▶ **What is needed**: Copy word for word the lines of the records below, beginning at the one with "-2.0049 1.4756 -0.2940" and finishing at the one with "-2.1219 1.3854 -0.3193", ends included, but none of the pictures.
══ Records to process ══
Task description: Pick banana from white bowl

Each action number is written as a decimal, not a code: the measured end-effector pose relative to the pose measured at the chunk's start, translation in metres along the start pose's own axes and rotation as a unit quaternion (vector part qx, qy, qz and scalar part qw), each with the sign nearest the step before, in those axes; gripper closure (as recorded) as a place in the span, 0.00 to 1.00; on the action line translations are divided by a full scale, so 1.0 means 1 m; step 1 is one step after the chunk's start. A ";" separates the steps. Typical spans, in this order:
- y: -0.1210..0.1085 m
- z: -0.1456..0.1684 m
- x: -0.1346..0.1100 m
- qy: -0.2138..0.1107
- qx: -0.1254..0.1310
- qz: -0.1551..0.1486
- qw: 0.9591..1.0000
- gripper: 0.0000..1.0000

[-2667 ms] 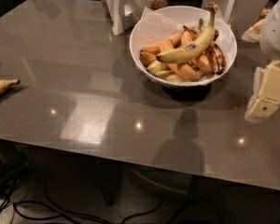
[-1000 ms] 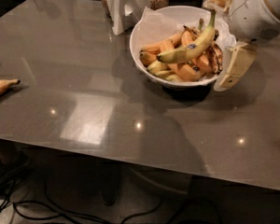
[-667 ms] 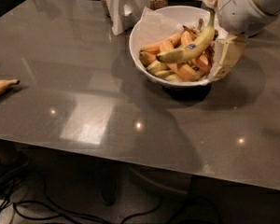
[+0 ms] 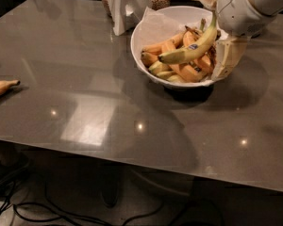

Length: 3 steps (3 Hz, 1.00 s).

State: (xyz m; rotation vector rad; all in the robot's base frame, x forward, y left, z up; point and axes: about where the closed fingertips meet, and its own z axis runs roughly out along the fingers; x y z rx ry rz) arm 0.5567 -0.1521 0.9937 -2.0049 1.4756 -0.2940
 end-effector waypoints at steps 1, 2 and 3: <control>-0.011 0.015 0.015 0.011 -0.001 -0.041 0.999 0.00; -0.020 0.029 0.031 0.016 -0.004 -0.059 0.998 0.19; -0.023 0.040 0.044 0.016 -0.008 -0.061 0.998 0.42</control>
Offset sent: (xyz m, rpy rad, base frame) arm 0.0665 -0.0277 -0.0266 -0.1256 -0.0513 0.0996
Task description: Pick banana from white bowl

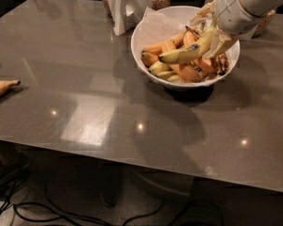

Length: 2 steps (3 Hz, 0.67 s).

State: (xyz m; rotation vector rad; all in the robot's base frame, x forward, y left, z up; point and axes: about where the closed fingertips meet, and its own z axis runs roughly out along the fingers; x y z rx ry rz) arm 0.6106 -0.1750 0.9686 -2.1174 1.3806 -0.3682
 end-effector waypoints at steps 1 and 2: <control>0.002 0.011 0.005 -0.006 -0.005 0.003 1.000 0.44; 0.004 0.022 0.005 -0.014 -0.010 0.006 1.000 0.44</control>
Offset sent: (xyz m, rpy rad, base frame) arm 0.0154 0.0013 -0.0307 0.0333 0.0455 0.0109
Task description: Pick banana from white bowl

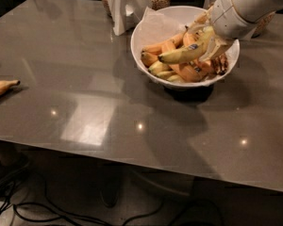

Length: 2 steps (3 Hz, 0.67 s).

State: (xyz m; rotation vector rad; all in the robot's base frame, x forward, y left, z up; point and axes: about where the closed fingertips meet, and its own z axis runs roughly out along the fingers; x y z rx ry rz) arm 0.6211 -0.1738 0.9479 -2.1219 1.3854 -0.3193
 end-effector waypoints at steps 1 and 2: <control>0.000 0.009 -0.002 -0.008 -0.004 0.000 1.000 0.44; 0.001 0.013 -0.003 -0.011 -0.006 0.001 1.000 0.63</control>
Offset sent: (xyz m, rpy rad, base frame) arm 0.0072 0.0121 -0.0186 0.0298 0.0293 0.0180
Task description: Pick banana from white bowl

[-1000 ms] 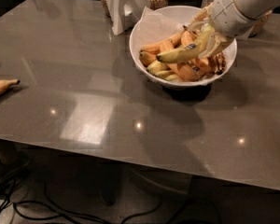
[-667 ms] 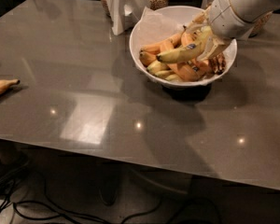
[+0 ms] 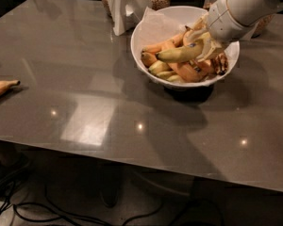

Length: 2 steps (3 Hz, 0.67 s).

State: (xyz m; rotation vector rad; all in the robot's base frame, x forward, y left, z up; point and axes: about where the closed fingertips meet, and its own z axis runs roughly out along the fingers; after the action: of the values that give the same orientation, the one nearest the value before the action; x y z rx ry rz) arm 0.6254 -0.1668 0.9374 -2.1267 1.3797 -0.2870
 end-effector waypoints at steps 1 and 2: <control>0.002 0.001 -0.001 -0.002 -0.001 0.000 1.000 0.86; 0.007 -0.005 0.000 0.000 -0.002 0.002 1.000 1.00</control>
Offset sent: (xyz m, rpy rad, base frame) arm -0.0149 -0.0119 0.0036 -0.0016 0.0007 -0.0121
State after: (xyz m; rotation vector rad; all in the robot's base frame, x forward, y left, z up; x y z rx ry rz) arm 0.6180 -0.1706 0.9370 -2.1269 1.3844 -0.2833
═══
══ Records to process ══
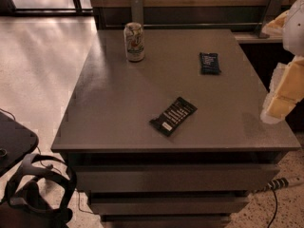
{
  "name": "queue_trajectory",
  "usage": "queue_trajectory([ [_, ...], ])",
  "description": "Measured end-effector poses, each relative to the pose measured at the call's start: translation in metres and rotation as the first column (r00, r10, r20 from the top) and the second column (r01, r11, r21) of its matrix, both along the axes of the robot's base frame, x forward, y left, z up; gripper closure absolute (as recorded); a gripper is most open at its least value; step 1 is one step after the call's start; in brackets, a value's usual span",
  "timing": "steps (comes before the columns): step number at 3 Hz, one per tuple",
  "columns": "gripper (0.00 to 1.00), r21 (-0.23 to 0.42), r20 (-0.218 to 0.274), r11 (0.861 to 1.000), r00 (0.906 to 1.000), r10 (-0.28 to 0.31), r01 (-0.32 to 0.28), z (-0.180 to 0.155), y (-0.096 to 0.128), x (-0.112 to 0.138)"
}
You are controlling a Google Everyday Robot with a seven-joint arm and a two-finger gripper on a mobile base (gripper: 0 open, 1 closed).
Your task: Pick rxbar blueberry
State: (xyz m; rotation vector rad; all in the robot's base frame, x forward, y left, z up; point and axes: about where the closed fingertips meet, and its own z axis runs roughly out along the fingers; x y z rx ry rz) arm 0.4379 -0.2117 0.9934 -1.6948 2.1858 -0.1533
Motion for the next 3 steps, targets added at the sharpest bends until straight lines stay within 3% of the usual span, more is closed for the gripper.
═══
▶ **Solution to the exercise**:
State: (xyz m; rotation vector rad; all in the robot's base frame, x forward, y left, z up; point and axes: about where the closed fingertips meet, and its own z axis runs roughly out along the fingers; x y z rx ry rz) arm 0.5567 -0.1521 0.9937 -2.0049 1.4756 -0.2940
 end-effector waypoints at steps 1, 2 and 3: <control>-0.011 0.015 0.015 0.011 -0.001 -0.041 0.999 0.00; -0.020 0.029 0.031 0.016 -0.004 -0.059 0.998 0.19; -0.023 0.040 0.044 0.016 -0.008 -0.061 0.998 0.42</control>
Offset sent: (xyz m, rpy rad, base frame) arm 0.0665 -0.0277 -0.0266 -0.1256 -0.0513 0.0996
Task description: Pick banana from white bowl


Length: 2 steps (3 Hz, 0.67 s).

State: (xyz m; rotation vector rad; all in the robot's base frame, x forward, y left, z up; point and axes: about where the closed fingertips meet, and its own z axis runs roughly out along the fingers; x y z rx ry rz) arm 0.6106 -0.1750 0.9686 -2.1174 1.3806 -0.3682
 end-effector waypoints at steps 1 and 2: <control>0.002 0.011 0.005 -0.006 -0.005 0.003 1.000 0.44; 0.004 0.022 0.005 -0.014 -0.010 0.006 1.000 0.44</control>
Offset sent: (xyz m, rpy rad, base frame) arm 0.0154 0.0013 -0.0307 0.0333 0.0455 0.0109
Task description: Pick banana from white bowl


Length: 2 steps (3 Hz, 0.67 s).

State: (xyz m; rotation vector rad; all in the robot's base frame, x forward, y left, z up; point and axes: about where the closed fingertips meet, and its own z axis runs roughly out along the fingers; x y z rx ry rz) arm 0.6211 -0.1738 0.9479 -2.1219 1.3854 -0.3193

No further work remains on the exercise.